Mientras flirteamos con la muerte

Vicente Torres

10-04-2020

Esta vez la amenaza ha tomado una nueva forma, más rápida y fulminante que las habituales, con lo cual, sin duda, ha quedado de manifiesto nuestra insensatez. Y abundan los que piensan que basta con obedecer para protegerse. Dice el gobierno que actualmente los contagios se producen en las casas.

Digo que mientras flirteamos con la muerte, la soledad sigue con nosotros. Me refiero a esa soledad irremediable que tanto aterra. Y leo este párrafo de Pablo d’Ors, en el que reclama la madurez:

«Un Dios verdadero sólo puede apelar a la madurez humana. No peticiones infantiles. No preguntas retóricas.
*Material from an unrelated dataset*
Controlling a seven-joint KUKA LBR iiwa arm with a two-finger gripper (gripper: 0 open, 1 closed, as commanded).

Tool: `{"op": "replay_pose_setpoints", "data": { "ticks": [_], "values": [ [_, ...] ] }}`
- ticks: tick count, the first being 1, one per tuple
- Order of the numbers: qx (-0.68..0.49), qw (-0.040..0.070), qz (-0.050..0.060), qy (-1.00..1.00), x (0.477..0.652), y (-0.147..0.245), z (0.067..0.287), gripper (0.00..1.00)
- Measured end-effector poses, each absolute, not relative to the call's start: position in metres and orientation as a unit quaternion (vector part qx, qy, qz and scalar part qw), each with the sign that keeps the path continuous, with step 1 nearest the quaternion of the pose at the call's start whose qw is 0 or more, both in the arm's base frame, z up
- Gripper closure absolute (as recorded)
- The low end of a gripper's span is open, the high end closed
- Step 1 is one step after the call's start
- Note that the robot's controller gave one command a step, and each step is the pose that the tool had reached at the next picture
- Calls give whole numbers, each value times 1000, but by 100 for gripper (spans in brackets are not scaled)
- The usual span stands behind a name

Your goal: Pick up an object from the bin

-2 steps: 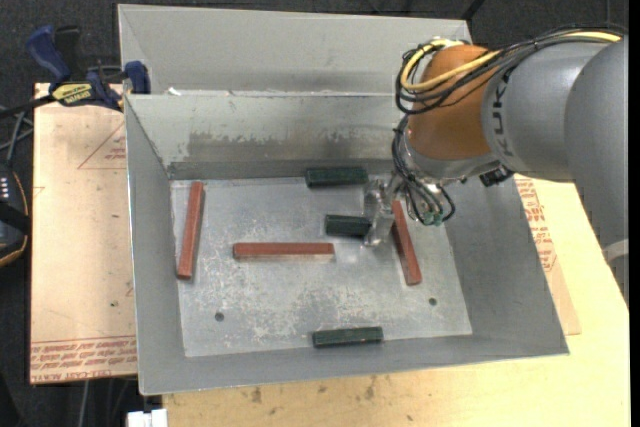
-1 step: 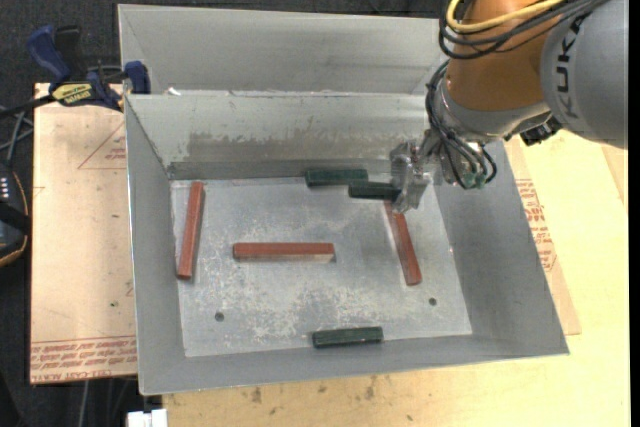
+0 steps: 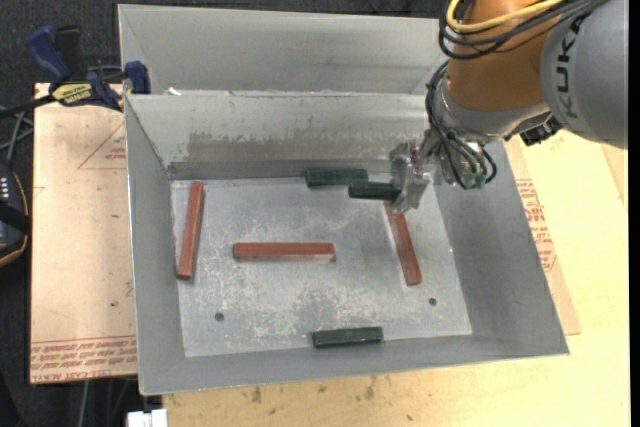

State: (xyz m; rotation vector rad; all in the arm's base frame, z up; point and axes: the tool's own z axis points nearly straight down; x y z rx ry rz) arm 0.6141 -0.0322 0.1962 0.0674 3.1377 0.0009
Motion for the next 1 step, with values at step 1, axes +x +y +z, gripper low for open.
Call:
{"op": "replay_pose_setpoints", "data": {
  "ticks": [1],
  "values": [
    [-158,2,0,987,591,-56,347,100]
  ]
}}
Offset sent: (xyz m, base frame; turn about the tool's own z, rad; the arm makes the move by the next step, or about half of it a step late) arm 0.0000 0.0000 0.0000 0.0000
No huidas sistemáticas al entretenimiento. Es preciso desapegarse de todas las formas religiosas, lo que en absoluto significa descuidarlas o dejar de utilizarlas».
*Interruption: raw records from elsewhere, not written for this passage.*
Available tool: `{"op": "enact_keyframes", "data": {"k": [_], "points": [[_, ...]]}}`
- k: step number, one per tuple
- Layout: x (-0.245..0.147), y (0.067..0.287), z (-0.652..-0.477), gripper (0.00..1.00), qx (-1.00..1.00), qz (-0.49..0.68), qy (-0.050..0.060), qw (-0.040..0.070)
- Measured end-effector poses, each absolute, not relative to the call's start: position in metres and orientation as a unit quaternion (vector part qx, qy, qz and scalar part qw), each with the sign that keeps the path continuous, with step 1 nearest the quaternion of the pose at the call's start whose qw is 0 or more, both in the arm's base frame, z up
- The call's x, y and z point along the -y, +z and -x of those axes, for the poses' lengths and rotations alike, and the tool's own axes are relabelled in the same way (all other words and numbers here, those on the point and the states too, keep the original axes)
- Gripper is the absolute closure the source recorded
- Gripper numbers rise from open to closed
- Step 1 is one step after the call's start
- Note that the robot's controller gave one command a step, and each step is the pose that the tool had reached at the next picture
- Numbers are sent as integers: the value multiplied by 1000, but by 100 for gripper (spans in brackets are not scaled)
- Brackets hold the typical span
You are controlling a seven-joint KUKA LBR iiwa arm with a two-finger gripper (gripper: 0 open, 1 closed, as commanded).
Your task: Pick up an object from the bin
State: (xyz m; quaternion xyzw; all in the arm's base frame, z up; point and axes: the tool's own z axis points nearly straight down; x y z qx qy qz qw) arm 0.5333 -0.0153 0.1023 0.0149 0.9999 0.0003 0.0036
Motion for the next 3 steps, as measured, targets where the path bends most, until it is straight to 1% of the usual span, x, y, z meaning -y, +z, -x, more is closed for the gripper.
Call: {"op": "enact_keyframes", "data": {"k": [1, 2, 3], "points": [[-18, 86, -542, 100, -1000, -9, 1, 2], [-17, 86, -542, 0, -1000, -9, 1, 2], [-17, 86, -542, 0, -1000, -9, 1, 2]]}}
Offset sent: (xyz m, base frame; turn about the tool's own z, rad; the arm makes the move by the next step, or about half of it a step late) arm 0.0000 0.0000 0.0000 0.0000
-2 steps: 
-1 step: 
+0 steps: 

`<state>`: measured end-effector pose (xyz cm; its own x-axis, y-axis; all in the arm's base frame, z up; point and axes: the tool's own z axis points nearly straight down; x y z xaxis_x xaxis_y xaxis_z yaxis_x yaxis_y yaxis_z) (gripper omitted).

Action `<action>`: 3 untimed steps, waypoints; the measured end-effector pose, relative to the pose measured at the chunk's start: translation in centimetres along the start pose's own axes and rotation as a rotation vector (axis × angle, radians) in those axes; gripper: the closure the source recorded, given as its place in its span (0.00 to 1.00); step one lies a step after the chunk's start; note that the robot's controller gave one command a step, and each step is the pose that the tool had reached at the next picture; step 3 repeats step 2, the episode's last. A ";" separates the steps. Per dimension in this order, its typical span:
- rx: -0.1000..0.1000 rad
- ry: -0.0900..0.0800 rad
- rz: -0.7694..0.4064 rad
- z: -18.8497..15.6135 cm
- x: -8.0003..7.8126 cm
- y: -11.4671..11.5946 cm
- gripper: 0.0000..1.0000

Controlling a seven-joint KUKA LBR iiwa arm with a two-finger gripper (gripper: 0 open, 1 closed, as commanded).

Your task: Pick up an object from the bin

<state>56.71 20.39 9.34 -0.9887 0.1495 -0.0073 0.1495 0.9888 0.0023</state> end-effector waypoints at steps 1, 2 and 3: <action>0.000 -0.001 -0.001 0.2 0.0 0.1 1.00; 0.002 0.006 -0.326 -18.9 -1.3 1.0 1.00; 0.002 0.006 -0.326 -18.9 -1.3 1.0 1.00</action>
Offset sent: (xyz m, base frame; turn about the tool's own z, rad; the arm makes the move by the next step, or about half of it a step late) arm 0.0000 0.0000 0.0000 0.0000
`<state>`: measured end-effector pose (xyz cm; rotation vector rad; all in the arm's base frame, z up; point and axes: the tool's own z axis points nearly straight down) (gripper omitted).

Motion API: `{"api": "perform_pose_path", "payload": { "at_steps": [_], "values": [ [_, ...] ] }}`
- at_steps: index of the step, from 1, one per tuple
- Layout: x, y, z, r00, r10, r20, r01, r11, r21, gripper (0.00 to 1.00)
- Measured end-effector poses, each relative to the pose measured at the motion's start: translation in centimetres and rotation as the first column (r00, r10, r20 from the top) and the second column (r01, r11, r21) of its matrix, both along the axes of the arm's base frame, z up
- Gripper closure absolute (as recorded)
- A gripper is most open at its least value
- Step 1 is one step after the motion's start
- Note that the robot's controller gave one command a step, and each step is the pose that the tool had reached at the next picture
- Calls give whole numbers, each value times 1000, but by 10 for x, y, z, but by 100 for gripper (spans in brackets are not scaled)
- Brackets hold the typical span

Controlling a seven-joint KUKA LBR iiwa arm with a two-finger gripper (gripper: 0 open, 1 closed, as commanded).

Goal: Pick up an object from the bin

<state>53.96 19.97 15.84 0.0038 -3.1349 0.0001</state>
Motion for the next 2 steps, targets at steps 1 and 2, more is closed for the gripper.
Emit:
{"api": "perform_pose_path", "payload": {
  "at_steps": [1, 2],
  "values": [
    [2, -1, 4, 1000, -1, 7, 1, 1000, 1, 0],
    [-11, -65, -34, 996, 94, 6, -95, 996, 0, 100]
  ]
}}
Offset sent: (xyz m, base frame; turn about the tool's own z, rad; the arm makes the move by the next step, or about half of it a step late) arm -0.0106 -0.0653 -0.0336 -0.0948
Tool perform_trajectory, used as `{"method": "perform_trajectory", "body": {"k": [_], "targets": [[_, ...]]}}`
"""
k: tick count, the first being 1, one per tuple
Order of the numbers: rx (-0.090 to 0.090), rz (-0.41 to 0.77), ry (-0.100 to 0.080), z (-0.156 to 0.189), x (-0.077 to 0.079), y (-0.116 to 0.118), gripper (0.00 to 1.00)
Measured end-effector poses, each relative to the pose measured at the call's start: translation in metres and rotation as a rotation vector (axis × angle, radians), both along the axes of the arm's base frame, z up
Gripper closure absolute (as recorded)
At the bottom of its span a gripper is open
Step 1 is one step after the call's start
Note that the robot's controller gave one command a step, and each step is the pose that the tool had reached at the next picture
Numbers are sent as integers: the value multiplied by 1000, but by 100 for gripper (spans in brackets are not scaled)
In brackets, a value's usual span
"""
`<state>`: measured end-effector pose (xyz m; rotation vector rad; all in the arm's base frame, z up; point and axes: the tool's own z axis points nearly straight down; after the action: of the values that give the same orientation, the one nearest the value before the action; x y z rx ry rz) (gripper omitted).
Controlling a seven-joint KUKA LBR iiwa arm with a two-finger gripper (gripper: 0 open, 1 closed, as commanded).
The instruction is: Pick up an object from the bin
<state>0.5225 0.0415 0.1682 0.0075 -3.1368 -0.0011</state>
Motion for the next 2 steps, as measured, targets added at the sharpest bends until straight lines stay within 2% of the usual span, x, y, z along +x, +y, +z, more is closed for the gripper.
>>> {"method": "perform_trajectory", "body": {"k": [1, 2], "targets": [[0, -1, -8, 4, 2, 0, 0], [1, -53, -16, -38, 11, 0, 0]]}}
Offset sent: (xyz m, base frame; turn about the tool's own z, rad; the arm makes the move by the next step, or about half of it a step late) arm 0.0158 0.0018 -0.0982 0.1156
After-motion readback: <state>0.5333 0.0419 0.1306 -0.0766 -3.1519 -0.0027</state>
Pero dice ‘un Dios verdadero’. ¿Qué reclamaría un Dios no verdadero? Ah, de esos hay tantos… Quizá no sean dioses, pero se lo creen.
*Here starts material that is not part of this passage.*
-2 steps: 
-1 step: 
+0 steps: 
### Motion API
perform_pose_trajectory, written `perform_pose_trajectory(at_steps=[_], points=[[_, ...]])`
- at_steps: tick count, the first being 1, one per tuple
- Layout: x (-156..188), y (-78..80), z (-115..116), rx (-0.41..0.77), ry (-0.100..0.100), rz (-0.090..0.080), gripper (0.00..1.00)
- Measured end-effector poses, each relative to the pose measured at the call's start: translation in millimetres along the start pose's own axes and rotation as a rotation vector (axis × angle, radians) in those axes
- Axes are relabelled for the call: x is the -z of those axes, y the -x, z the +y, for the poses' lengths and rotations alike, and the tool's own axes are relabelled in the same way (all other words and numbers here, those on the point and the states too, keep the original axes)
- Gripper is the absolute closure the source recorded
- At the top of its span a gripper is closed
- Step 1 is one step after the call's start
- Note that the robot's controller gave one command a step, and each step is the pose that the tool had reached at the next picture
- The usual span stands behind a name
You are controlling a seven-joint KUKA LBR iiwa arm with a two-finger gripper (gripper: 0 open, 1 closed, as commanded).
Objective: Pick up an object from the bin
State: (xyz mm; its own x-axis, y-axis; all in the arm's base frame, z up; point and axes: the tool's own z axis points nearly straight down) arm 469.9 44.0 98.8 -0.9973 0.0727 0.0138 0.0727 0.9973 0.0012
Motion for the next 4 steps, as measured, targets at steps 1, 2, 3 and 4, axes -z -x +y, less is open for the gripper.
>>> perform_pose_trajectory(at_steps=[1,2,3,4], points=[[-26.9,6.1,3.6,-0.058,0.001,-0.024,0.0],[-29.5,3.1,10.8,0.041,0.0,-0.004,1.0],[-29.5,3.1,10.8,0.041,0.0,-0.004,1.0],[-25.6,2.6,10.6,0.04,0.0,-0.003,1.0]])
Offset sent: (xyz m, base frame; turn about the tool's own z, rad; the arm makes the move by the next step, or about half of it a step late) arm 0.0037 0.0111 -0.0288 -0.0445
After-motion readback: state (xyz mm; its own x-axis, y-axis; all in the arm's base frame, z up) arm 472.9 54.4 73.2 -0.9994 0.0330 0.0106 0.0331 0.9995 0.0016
De la soledad: los hay que creen burlarla refugiándose en el sectarismo. Ignoran que ser sectario es lo mismo que ser malvado: niega el derecho a la vida a los otros. Lo mismo que los clasistas. Y lo bueno es que tras esto, o a pesar de esto, el terror a la soledad sigue. Pensar que se la ha dado esquinazo es una ensoñación.

Dicen algunos que el mundo será mejor tras este episodio terrorífico. ¿Cómo puede ser mejor si faltan unas decenas de miles de personas que podían haber vivido unos años más?

En las situaciones críticas, hay quien saca lo mejor de sí y quien se vuelve peor. Se va viendo.